Lvalue reference types appear in the signature of __builtin_va_start when compiled as C for some targets

[Quuxplusone]

Bugzilla Link	PR37122
Status	NEW
Importance	P enhancement
Reported by	Tom Honermann (thonerma@synopsys.com)
Reported on	2018-04-13 08:32:51 -0700
Last modified on	2018-04-13 12:20:44 -0700
Version	6.0
Hardware	PC Windows NT
CC	efriedma@quicinc.com, llvm-bugs@lists.llvm.org, sig-rnd-sat-clang-bugs@synopsys.com
Fixed by commit(s)
Attachments
Blocks
Blocked by
See also

It seems that the signature of __builtin_va_start contains a C++ lvalue
reference type when targeting Windows, even when compiling as C:

$ cat t.c
void f(int n, ...) {
  __builtin_va_list v;
  __builtin_va_start(v, n);
}

$ clang --version
clang version 6.0.0 (tags/RELEASE_600/final)
Target: x86_64-unknown-linux-gnu
...

$ clang -c -Xclang -ast-dump -target x86_64-pc-windows-gnu t.c
...
`-FunctionDecl 0x4c89578 <col:3> col:3 implicit used __builtin_va_start 'void
(__builtin_va_list &, ...)' extern
  |-ParmVarDecl 0x4c89618 <<invalid sloc>> <invalid sloc> '__builtin_va_list &'
  `-NoThrowAttr 0x4c89680 <col:3> Implicit

Note the presence of '__builtin_va_list &' as a parameter type.
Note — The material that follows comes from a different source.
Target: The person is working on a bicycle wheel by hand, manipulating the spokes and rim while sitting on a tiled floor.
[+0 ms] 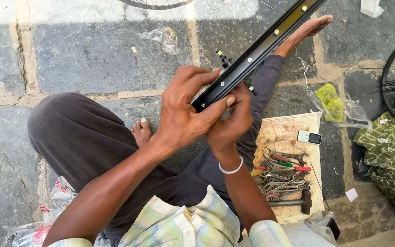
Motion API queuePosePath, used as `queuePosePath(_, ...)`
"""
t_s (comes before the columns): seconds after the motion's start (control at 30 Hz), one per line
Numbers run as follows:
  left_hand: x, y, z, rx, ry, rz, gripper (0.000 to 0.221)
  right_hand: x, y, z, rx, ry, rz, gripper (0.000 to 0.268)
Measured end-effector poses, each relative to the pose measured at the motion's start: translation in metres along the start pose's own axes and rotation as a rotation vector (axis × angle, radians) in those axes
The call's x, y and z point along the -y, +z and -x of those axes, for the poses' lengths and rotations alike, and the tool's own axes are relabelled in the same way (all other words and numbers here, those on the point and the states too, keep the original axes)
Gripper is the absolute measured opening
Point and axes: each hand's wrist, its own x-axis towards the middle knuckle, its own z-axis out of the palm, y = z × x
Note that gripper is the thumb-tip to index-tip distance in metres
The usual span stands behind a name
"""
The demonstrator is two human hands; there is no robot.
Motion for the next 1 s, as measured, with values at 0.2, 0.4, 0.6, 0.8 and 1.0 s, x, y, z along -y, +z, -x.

The lvalue reference is a surprise for AST consumers that do not expect to
encounter C++ reference types in code compiled as C.

[Quuxplusone]

We could change __builtin_va_start to use custom type-checking, and hide the signature, I guess? I don't see how it would make much of a difference in practice, though: the reference type is an accurate representation of the signature.

[Quuxplusone]

The signature already differs based on target platform:

$ clang -c -Xclang -ast-dump -target x86_64-pc-linux-gnu t.c
...
`-FunctionDecl 0x5c13908 <col:3> col:3 implicit used __builtin_va_start 'void
(struct __va_list_tag *, ...)' extern
  |-ParmVarDecl 0x5c139a8 <<invalid sloc>> <invalid sloc> 'struct __va_list_tag *'
  `-NoThrowAttr 0x5c13a10 <col:3> Implicit

I'm not familiar enough with the calling conventions to appreciate why a
pointer is used in this case, but a "reference" is used on Windows.

The defined signature is:

include/clang/Basic/Builtins.def:
  ..
  38 //  A -> "reference" to __builtin_va_list
  ..
 426 BUILTIN(__builtin_va_start, "vA.", "nt")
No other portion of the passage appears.